* The task
How many lines in the entries below include the string "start"? Answer with the number only.

[Collected data entries]
+===+

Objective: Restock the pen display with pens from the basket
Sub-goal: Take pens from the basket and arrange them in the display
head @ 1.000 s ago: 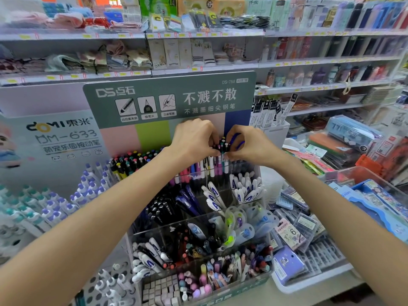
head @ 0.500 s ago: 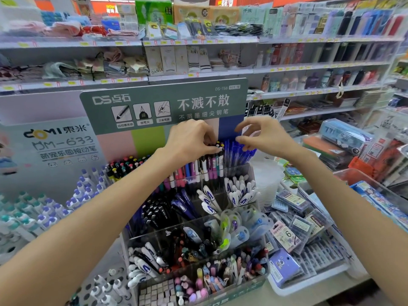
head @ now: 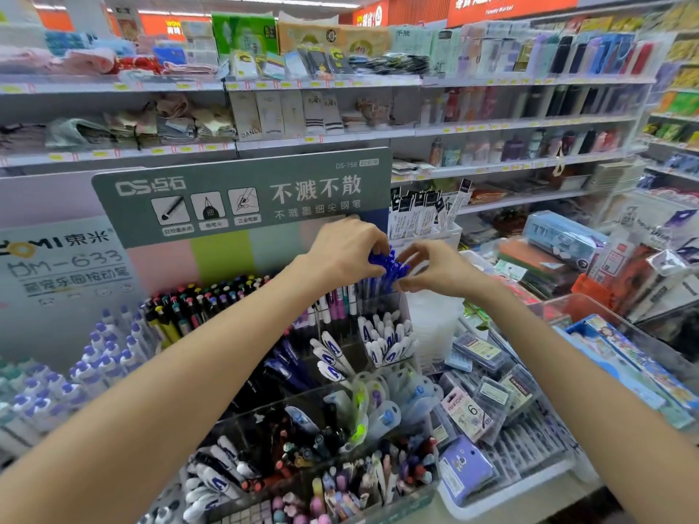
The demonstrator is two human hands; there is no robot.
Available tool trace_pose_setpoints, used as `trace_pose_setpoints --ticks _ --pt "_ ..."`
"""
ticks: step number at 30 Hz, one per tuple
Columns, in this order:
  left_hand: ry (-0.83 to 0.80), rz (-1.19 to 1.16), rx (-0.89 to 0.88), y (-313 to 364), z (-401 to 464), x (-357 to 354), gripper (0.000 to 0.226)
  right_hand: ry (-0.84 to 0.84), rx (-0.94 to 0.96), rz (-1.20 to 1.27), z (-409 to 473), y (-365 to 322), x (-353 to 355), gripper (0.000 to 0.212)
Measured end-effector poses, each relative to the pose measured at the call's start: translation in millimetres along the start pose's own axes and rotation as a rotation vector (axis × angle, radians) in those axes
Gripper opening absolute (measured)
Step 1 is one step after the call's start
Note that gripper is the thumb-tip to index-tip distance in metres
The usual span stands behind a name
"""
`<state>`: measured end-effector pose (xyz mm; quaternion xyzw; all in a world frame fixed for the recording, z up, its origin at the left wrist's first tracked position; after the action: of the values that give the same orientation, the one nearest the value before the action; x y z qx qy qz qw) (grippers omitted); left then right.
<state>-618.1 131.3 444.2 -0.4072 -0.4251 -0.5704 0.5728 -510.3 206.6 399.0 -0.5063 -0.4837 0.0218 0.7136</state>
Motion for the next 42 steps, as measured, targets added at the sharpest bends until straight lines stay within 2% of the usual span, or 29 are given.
trace_pose_setpoints --ticks 12,16,20,24,28,30,34,39,42 --pt "-0.017 0.010 0.008 -1.0 4.8 -6.2 0.033 0.020 0.017 0.079 5.0 -0.1 9.3 0.025" --pt "-0.004 0.026 0.005 -4.3 2.3 -0.1 0.027 0.005 0.029 0.041 6.6 -10.5 13.8 0.017" --pt "0.002 0.079 0.002 -4.6 4.4 7.8 0.027 -0.027 -0.004 -0.088 16.6 -17.1 18.2 0.022" --pt "0.034 0.149 0.003 -2.4 5.6 7.3 0.038 -0.035 -0.040 -0.166 27.1 -21.1 8.0 0.032" --pt "0.042 0.131 0.020 -4.5 2.6 4.6 0.035 0.066 -0.072 -0.147 26.6 -6.1 1.2 0.052" --pt "0.044 0.120 0.016 -4.7 0.9 5.9 0.032 0.046 -0.052 -0.135 22.6 0.6 -5.0 0.054" --pt "0.061 0.106 0.018 -4.6 -2.6 11.4 0.028 0.012 0.009 0.031 15.2 7.3 -7.9 0.044" --pt "0.064 0.015 0.064 -9.7 -6.9 10.5 0.029 0.123 -0.004 0.121 14.0 14.9 -6.0 0.043" --pt "0.105 0.048 0.116 -12.9 -9.0 12.4 0.031 0.124 0.001 0.131 13.6 12.8 -8.2 0.036"
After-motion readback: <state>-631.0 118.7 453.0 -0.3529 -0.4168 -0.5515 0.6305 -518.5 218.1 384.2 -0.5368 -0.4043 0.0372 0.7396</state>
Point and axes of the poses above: each hand's wrist, its own z-axis towards the middle knuckle, its own x-axis out of the back of the hand, y = z × x, the point moved 6 cm from there along z, towards the middle knuckle, and after that the axes turned 1 degree about -z, right-handed, at the moved point
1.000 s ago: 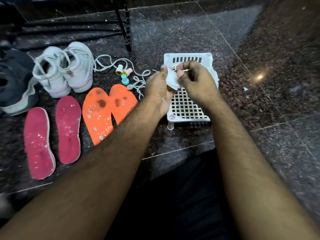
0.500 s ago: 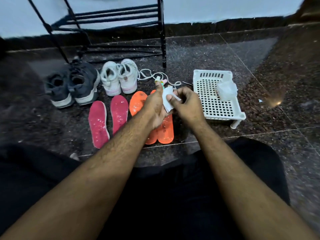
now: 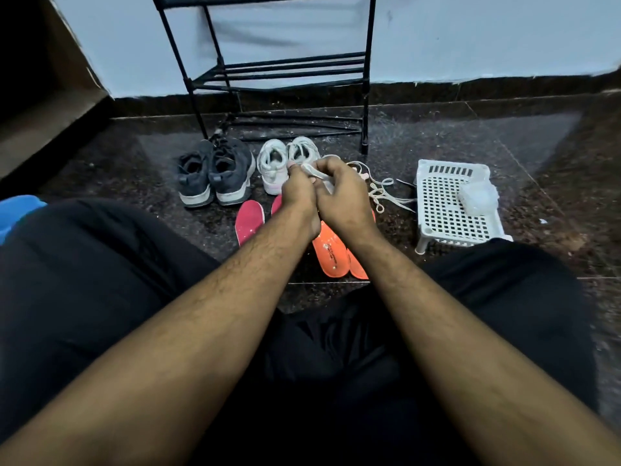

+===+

* Task solution
2